▶ **Your instructions**: The expected output is every entry, copied exactly.
########################################
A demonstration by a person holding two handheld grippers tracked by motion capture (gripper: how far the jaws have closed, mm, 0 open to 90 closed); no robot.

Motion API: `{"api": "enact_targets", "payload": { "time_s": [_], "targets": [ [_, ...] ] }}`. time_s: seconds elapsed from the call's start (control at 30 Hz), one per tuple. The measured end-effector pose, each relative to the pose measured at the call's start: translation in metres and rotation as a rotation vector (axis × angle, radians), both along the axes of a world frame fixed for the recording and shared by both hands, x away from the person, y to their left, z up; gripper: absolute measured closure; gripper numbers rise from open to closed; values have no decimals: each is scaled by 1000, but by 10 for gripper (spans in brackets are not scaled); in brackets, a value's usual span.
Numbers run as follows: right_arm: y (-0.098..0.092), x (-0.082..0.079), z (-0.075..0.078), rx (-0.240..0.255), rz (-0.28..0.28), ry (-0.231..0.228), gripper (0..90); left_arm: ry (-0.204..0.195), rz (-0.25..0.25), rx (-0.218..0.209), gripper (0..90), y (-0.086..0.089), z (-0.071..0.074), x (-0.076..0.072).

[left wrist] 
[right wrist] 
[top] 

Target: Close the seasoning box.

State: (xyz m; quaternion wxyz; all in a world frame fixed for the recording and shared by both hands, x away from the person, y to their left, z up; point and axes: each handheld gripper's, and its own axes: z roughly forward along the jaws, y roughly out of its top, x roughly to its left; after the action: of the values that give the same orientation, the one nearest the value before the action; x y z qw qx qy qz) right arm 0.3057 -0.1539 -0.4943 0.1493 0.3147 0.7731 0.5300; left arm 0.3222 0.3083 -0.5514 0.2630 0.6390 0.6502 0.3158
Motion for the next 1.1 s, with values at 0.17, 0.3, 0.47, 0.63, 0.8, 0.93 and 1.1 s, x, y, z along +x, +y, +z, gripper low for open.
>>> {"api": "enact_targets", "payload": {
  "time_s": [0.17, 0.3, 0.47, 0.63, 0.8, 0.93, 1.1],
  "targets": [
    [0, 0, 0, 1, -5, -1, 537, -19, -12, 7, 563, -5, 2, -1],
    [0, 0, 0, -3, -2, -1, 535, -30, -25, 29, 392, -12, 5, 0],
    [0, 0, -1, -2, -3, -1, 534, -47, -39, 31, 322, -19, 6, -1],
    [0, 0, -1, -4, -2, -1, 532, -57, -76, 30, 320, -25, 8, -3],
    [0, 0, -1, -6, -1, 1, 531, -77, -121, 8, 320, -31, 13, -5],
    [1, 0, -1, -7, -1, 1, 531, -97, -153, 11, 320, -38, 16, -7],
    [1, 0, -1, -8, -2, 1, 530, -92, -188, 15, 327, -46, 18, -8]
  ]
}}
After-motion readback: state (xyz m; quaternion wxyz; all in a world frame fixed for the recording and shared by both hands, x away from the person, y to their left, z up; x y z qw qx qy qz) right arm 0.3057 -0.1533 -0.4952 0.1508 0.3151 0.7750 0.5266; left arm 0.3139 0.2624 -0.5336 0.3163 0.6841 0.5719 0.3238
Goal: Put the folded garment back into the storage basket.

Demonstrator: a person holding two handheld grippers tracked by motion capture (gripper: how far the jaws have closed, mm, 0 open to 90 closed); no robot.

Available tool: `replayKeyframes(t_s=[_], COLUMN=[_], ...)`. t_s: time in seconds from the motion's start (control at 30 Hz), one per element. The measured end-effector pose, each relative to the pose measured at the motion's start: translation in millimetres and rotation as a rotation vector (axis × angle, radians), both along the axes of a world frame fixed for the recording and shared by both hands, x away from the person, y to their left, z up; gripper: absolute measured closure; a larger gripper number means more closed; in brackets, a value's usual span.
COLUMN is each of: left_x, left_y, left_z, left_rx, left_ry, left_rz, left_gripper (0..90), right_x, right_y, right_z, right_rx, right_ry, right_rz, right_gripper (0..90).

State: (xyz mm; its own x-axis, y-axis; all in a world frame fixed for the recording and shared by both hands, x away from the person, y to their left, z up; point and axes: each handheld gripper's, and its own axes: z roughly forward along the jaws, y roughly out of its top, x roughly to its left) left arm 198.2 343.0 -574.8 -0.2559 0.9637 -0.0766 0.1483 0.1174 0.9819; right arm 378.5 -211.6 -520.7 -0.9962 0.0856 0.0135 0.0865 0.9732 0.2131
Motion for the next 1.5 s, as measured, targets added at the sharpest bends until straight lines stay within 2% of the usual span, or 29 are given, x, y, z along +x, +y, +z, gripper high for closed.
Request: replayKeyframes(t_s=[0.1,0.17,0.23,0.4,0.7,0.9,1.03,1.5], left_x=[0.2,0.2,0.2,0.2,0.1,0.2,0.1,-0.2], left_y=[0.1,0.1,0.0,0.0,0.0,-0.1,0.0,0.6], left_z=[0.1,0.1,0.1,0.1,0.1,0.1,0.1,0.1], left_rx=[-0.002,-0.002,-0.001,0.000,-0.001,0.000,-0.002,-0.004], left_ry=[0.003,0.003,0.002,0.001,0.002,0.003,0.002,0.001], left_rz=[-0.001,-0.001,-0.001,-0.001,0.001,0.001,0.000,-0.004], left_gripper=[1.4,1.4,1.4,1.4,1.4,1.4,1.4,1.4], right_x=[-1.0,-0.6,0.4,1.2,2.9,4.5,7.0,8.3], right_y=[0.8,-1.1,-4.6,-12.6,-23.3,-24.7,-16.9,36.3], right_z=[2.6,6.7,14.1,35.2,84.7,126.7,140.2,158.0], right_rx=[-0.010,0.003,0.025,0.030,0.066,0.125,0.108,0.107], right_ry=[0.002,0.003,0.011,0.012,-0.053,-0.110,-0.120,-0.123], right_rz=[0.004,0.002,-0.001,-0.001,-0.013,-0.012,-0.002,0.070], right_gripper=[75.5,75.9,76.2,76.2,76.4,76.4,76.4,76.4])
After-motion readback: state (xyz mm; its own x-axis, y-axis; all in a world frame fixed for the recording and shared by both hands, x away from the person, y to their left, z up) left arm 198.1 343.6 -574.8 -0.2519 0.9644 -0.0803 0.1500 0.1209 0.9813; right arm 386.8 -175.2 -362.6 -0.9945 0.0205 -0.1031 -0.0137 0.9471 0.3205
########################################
▶ **Response to this exercise**:
A demonstration by a person holding two handheld grippers tracked by motion capture (gripper: how far the jaws have closed, mm, 0 open to 90 closed); no robot.

Motion API: `{"api": "enact_targets", "payload": { "time_s": [_], "targets": [ [_, ...] ] }}`. time_s: seconds elapsed from the call's start (control at 30 Hz), one per tuple. The measured end-effector pose, each relative to the pose measured at the call's start: translation in metres and rotation as a rotation vector (axis × angle, radians), both along the axes of a world frame fixed for the recording and shared by both hands, x away from the person, y to their left, z up; gripper: absolute measured closure; gripper numbers rise from open to closed; values have no decimals: each is scaled by 1000, but by 10 for gripper (spans in brackets are not scaled); in brackets, a value's usual span.
Numbers run as follows: right_arm: y (-0.098..0.092), x (-0.082..0.079), z (-0.075..0.078), rx (-0.240..0.255), rz (-0.28..0.28), ry (-0.231..0.228), gripper (0..90); left_arm: ry (-0.204..0.195), rz (-0.25..0.25), rx (-0.218..0.209), gripper (0..90), y (-0.086..0.089), z (-0.071..0.074), x (-0.076..0.072).

[left wrist] 
[right wrist] 
[top] 

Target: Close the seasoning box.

State: (xyz m; quaternion wxyz; all in a world frame fixed for the recording and shared by both hands, x away from the person, y to their left, z up; point and axes: each handheld gripper's, and its own axes: z roughly forward along the jaws, y roughly out of its top, x roughly to its left; after the action: of the values that give the same orientation, the one nearest the value before the action; x y z qw qx qy qz) right arm 0.3057 -0.1539 -0.4943 0.1493 0.3147 0.7731 0.5300; left arm 0.3222 0.3083 -0.5514 0.2630 0.6390 0.6502 0.3158
Motion for the next 1.1 s, with values at 0.17, 0.3, 0.47, 0.63, 0.8, 0.93 and 1.1 s, x, y, z along +x, +y, +z, gripper low for open.
>>> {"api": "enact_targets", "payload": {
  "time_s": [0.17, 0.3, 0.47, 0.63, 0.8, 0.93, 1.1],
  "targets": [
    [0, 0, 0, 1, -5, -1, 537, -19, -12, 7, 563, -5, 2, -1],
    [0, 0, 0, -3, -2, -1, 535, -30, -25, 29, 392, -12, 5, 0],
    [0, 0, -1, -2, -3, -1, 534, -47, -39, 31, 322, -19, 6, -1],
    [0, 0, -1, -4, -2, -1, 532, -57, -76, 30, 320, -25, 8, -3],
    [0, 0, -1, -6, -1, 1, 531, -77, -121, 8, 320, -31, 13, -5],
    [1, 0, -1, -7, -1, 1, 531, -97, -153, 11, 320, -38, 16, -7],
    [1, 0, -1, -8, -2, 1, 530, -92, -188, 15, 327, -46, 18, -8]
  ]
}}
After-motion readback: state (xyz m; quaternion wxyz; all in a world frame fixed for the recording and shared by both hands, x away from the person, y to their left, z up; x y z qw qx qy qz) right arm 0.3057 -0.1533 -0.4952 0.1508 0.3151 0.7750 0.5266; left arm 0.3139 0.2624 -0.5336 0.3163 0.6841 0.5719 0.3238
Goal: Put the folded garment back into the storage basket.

Demonstrator: a person holding two handheld grippers tracked by motion capture (gripper: how far the jaws have closed, mm, 0 open to 90 closed); no robot.

Available tool: `replayKeyframes(t_s=[_], COLUMN=[_], ...)`. t_s: time in seconds from the motion's start (control at 30 Hz), one per element. The measured end-effector pose, each relative to the pose measured at the motion's start: translation in millimetres and rotation as a rotation vector (axis × angle, radians), both along the axes of a world frame fixed for the recording and shared by both hands, x away from the person, y to their left, z up; gripper: absolute measured closure; a larger gripper number means more closed; in brackets, a value's usual span.
COLUMN is each of: left_x, left_y, left_z, left_rx, left_ry, left_rz, left_gripper (0..90), right_x, right_y, right_z, right_rx, right_ry, right_rz, right_gripper (0..90).

State: (xyz mm; its own x-axis, y-axis; all in a world frame fixed for the recording and shared by both hands, x away from the person, y to their left, z up; point and axes: each handheld gripper's, and its own axes: z roughly forward along the jaws, y roughly out of its top, x roughly to its left) left arm 198.2 343.0 -574.8 -0.2559 0.9637 -0.0766 0.1483 0.1174 0.9819; right arm 378.5 -211.6 -520.7 -0.9962 0.0856 0.0135 0.0865 0.9732 0.2131
Motion for the next 1.5 s, as measured, targets added at the sharpest bends until straight lines stay within 2% of the usual span, or 29 are given, x, y, z along +x, +y, +z, gripper high for closed.
Request: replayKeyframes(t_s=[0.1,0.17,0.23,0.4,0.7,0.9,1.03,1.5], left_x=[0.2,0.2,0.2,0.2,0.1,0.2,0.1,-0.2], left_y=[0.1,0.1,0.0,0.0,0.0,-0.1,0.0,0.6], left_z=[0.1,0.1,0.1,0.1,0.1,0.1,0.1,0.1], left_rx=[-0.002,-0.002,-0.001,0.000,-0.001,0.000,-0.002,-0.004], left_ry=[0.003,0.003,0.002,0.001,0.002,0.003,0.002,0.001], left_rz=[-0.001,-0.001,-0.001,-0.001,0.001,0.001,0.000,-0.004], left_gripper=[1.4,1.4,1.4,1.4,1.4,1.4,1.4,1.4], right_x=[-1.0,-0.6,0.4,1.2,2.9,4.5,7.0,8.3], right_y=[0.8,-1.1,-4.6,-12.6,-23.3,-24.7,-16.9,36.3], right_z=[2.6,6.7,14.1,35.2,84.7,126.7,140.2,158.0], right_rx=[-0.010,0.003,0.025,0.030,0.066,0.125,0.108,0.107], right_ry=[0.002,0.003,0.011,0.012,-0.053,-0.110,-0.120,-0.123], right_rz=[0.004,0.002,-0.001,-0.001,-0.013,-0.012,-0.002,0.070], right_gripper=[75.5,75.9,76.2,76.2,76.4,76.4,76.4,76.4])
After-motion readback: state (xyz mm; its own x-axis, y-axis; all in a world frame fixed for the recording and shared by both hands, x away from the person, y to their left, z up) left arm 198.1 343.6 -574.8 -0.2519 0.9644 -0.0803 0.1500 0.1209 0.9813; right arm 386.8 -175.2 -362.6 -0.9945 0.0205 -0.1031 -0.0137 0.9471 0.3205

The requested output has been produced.